PERL is going to AEA!

Yes, PERL is going to Atlanta this October to present a panel of papers at the annual meeting of the American Evaluation Association. Our proposal for this panel was accepted after peer review.

Here’s a summary of the presentations, to be made by a mix of current and former graduate students at American Univerity, all of whom were (and are) members of PERL. The panel will be chaired by me, Brian Yates, your PERL Director; I’ll also serve as Discussant.

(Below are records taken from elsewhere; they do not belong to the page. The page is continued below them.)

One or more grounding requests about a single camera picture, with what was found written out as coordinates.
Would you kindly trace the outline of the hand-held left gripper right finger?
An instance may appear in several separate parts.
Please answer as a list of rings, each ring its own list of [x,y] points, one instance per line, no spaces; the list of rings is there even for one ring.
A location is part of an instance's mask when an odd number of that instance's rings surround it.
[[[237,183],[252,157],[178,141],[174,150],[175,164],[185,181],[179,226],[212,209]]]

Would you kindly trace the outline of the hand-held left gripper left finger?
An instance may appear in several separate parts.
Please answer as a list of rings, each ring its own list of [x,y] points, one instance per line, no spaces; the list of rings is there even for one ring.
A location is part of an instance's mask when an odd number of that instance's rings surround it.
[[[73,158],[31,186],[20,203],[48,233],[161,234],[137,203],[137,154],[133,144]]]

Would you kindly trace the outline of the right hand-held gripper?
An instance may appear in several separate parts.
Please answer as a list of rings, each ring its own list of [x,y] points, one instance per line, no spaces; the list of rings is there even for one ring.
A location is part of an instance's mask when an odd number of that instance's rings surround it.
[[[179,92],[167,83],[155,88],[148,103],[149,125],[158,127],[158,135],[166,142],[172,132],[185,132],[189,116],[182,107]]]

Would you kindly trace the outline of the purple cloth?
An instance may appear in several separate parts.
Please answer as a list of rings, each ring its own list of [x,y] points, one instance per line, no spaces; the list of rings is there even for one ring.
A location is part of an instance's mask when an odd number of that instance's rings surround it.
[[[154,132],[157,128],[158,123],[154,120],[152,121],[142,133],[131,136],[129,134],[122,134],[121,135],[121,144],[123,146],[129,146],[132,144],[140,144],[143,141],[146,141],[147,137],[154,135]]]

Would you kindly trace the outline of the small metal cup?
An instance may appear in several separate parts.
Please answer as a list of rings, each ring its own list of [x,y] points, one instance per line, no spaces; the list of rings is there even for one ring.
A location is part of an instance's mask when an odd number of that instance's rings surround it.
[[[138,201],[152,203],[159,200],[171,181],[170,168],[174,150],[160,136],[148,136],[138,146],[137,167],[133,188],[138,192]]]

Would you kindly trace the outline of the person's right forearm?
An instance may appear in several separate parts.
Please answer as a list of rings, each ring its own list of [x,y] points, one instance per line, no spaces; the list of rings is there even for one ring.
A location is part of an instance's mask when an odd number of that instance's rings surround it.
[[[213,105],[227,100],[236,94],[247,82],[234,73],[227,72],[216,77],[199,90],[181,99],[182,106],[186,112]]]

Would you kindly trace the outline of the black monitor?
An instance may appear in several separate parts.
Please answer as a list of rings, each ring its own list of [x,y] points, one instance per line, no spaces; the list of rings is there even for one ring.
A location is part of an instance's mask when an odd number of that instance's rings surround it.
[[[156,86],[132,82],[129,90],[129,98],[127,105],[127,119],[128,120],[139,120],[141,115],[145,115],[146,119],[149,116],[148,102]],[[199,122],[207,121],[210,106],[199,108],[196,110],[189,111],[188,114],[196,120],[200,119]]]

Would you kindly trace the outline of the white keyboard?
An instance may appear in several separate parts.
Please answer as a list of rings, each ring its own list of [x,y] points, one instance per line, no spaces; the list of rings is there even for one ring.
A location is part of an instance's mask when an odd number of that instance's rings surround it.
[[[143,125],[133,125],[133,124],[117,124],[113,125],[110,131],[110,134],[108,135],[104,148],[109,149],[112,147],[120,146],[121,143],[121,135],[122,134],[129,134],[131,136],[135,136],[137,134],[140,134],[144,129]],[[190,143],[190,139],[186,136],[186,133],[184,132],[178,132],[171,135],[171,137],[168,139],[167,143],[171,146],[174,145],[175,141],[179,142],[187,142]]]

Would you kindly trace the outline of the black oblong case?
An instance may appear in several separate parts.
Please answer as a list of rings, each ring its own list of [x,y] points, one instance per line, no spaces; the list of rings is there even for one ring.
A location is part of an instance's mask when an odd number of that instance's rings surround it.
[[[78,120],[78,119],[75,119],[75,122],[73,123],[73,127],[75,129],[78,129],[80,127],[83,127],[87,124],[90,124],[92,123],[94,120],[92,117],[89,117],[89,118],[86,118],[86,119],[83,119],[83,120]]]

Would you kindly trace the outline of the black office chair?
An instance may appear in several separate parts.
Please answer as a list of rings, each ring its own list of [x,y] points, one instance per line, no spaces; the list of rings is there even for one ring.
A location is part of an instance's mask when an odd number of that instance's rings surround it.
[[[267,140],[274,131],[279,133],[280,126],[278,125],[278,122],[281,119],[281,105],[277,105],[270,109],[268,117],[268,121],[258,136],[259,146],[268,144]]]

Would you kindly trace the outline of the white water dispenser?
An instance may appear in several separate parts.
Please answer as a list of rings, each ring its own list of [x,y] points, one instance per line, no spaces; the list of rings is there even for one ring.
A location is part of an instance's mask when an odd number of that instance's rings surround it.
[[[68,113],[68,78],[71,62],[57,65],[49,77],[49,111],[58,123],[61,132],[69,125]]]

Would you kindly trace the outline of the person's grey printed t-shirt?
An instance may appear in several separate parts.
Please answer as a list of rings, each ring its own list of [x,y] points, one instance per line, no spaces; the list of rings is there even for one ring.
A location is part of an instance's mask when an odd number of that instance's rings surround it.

Resource → activity → process → outcome analysis (RAPOA) model offers a flexible yet comprehensive design for programs, evaluation of programs, and communication of findings of program evaluation. The papers in this proposed grouping explore the degree to which the RAPOA integration of program, evaluation, and information design actually work in the real worlds of health and human services. Together the papers illustrate challenges of using one design for cost-inclusive evaluation of diverse programs, including:

1. a multi-state suicide prevention hotline,

2. 13 programs for substance abuse,

3.  a randomized clinical trial of a psychological versus a medical program for seasonal affective disorder, and

4.  a quasi-experimental comparison of providing a parent-child interaction training program at homes versus a centralized clinic.


Dr. Katheryn Ryan

Evaluation of the suicide prevention hotline was challenged by the ethical difficulty of offering a comparison service. The hotline evaluator constructed a quantitative comparison group that represented the demographic mix expected for a randomly selected comparison group, enabling a cost-benefit analysis of hotline activities as well as calculation of cost per quality-adjusted life year (QALY) added by the hotline. Both analyses considered effects of different assumptions regarding control conditions.

Dr. Sarah Hornack

A large-scale cost-effectiveness and cost-benefit analysis of intensive inpatient substance abuse treatment programs had neither a randomly selected control group nor systematic variation in the one program component in which the funder was particularly interested: gender-sensitivity of program design. Data from visits to each of 13 different sites found four naturally-occurring groupings of gender-sensitivity. The evaluation quantified contributions of gender sensitivity, gender, and parenthood to cost-effectiveness and cost-benefit of treatment. The more intensive and objective design of this evaluation, using individual data on heath care, income support, criminal justice involvement, and income earned from over 14,000 consumers for each of 24 months preceding and 24 months following treatment, provided entirely different cost-benefit findings from what previous, smaller-sample evaluations reported when relying on extrapolations of retrospective consumer self-reports of health care and criminal justice involvement.

near-Dr. Lana Wald (Ross)

The luxury of accessing data on program costs, activities, processes, and health-care outcomes from a longitudinally designed randomized clinical trial for alternative treatments for seasonal affective disorder was counterbalanced by problems in the distributions of health care utilization costs and measure design. Different approaches to assessing monetary outcomes following completion of the assigned treatment took into account subsequent use of similar or the alternative treatments, resulting in different cost-benefit and cost-utility findings.

Alexis French

A demonstration program for preventing child abuse and neglect and promoting child development was designed to reach consumers in the home — consumers less likely to begin and continue participation in programs at central clinics. This multi-site program was evaluated for costs and cost-effectiveness from consumer versus provider versus administrative versus community perspectives. Adding elements to cost evaluation that represented these often un- or underrepresented stakeholders was challenging but resulted in different findings than when only effectiveness was included in the evaluation design.